=== Task requirements ===
Write out all the data below exactly.

=== Data segment ===
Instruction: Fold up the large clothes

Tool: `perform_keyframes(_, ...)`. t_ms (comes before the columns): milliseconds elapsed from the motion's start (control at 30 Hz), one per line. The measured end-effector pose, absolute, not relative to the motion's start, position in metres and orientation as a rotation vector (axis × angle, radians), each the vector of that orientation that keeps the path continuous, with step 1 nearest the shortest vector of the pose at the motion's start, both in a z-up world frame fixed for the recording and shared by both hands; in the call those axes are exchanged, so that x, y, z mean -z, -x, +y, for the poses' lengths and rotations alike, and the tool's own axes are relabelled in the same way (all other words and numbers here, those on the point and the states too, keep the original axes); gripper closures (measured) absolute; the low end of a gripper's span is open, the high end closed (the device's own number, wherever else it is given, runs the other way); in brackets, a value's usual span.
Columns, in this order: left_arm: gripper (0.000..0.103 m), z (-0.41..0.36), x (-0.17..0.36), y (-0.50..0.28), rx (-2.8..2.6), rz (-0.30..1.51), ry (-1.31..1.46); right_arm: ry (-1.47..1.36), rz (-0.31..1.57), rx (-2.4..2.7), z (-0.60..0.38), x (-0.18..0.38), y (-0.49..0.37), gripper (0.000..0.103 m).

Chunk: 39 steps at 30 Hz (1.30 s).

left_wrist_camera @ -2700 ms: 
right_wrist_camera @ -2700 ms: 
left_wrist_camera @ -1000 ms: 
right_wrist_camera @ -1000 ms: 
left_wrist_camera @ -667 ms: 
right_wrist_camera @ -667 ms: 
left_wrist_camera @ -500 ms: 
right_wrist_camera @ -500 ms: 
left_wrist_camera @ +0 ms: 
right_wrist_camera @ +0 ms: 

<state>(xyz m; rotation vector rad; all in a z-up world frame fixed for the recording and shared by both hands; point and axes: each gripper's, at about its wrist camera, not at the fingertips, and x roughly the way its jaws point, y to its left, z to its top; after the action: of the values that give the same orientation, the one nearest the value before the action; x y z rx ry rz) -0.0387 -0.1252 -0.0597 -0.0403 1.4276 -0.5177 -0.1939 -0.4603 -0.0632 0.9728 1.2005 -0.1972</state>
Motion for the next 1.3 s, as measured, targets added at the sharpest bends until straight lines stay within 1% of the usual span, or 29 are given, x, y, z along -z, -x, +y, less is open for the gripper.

=== Answer ===
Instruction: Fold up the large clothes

Tool: `perform_keyframes(_, ...)`. t_ms (comes before the columns): milliseconds elapsed from the motion's start (control at 30 Hz), one per line. The measured end-effector pose, absolute, not relative to the motion's start, position in metres and orientation as a rotation vector (axis × angle, radians), each the vector of that orientation that keeps the path continuous, with step 1 nearest the shortest vector of the pose at the motion's start, both in a z-up world frame fixed for the recording and shared by both hands; in the call those axes are exchanged, so that x, y, z mean -z, -x, +y, for the poses' lengths and rotations alike, and the tool's own axes are relabelled in the same way (all other words and numbers here, those on the point and the states too, keep the original axes); gripper closures (measured) absolute; the low end of a gripper's span is open, the high end closed (the device's own number, wherever else it is given, runs the other way); in brackets, a value's usual span.
Columns, in this order: left_arm: gripper (0.000..0.103 m), z (-0.41..0.36), x (-0.17..0.36), y (-0.50..0.28), rx (-2.8..2.6), rz (-0.30..1.51), ry (-1.31..1.46); right_arm: ry (-1.47..1.36), rz (-0.31..1.57), rx (-2.4..2.7), z (-0.60..0.38), x (-0.18..0.38), y (-0.49..0.37), gripper (0.000..0.103 m).

Chunk: 39 steps at 30 Hz (1.30 s).

left_wrist_camera @ -2700 ms: 
right_wrist_camera @ -2700 ms: 
left_wrist_camera @ -1000 ms: 
right_wrist_camera @ -1000 ms: 
left_wrist_camera @ -667 ms: 
right_wrist_camera @ -667 ms: 
left_wrist_camera @ -500 ms: 
right_wrist_camera @ -500 ms: 
left_wrist_camera @ +0 ms: 
right_wrist_camera @ +0 ms: 

<state>(xyz m; rotation vector rad; all in a z-up world frame fixed for the recording and shared by both hands; point and axes: each gripper's, at about its wrist camera, not at the fingertips, and x roughly the way its jaws point, y to its left, z to its top; after the action: of the values that give the same orientation, the one nearest the value before the action; x y z rx ry rz) -0.0387 -0.1252 -0.0597 -0.0403 1.4276 -0.5177 -0.1939 -0.4603 -0.0632 0.9728 1.2005 -0.1972</state>
Motion for the next 1.3 s, as measured, targets added at the sharpest bends until straight lines stay within 1% of the usual span, or 29 are given, x, y, z along -z, -x, +y, less is open for the gripper.

That concludes the exercise.